You may think eating traditional dishes when you go abroad is custom – but you should think twice before doing so in Thailand.
Koi pla, made of raw fish ground with spices and lime, is a favourite feast for parasites responsible for deadly liver cancer, doctors warn. The pungent meal is quick, cheap and tasty, and is popular in the rural northeast of the country – in the poor remote Isaan region.
But this area of Thailand, deemed the least-visited, has the highest reported cases of cholangiocarcinoma (CCG) bile duct cancer in the world, figures show.

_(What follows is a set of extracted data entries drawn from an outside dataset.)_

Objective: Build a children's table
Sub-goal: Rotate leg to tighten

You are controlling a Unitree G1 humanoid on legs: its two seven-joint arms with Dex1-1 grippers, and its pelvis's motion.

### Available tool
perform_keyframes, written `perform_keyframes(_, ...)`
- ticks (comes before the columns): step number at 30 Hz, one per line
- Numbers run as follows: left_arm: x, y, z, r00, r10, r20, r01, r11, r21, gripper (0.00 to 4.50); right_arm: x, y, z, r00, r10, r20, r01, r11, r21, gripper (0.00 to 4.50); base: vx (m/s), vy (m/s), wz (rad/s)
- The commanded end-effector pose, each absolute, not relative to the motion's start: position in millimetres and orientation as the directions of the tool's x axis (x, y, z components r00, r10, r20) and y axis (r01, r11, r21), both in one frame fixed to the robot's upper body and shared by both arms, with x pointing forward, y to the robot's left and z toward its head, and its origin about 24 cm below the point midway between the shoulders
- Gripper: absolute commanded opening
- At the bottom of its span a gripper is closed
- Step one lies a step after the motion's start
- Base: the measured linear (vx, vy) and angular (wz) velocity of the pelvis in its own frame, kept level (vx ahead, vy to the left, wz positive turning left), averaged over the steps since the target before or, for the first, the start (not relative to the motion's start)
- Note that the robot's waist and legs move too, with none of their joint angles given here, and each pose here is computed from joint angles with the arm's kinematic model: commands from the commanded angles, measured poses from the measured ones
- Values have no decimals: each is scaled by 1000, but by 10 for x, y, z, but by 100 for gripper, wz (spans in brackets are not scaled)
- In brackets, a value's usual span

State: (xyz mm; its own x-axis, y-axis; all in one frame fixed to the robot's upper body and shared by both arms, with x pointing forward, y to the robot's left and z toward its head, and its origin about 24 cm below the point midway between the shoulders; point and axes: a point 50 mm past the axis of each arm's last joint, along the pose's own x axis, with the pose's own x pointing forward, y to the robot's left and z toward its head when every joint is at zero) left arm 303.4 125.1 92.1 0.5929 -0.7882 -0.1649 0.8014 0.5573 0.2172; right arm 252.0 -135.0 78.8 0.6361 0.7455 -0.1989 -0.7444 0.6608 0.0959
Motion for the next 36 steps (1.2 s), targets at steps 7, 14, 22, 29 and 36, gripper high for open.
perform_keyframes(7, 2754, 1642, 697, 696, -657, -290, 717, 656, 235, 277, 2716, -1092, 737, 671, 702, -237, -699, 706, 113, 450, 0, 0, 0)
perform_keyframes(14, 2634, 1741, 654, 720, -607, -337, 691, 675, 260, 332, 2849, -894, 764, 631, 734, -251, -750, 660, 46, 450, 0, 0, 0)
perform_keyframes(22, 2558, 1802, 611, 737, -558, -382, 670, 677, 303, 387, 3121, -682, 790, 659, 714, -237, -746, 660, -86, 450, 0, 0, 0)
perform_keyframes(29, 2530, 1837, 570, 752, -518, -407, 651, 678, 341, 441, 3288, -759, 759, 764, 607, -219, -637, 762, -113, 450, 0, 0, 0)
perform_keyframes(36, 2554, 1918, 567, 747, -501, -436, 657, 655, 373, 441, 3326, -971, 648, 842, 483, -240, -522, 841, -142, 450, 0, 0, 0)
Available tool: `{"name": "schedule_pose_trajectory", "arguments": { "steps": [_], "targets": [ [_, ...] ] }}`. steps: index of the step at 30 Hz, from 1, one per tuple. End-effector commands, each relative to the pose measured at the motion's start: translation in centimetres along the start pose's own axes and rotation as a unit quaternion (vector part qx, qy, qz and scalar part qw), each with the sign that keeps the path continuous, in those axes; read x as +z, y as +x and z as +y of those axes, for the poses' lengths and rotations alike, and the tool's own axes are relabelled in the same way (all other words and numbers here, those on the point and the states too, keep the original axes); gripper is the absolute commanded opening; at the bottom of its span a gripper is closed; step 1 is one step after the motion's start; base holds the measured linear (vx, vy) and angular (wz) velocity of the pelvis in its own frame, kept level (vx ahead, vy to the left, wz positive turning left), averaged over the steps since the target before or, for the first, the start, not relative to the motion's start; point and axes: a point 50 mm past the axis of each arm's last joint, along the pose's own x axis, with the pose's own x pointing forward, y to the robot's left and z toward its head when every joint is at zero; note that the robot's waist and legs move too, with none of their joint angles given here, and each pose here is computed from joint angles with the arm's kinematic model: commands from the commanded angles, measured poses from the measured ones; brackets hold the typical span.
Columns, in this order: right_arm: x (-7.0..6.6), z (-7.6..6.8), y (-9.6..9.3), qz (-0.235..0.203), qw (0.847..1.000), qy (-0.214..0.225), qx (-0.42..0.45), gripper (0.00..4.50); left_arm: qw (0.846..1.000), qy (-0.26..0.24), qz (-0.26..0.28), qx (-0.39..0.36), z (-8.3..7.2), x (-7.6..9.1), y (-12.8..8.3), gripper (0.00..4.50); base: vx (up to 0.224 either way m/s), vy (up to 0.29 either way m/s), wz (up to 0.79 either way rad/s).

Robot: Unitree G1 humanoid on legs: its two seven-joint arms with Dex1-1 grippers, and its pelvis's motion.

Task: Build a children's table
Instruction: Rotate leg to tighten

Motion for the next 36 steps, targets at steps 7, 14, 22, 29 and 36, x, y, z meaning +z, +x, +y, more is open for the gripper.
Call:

One of the major causes of CCG, which kills 20,000 Thais each year, is a parasitic flatworm native to the Mekong region and found in freshwater fish. Once eaten, the worms can embed undetected in the bile ducts for years causing inflammation that triggers the deadly disease, the World Health Organization warns. Narong Khuntikeo, a liver surgeon trying to battle the parasitic scourge, witnessed both of his koi pla-loving parents die from CCG.
He told AFP: “It’s a very big health burden around here… it affects families, education and socioeconomic development. But nobody knows about this because they die quietly, like leaves falling from a tree.”
After seeing hundreds of hopeless late-stage cases on the operating table, Narong is now marshalling scientists to attack the ‘silent killer’ at source. They are fanning out across Isaan provinces to screen villagers for the liver fluke and warn them of the perils of koi pla and other risky fish dishes.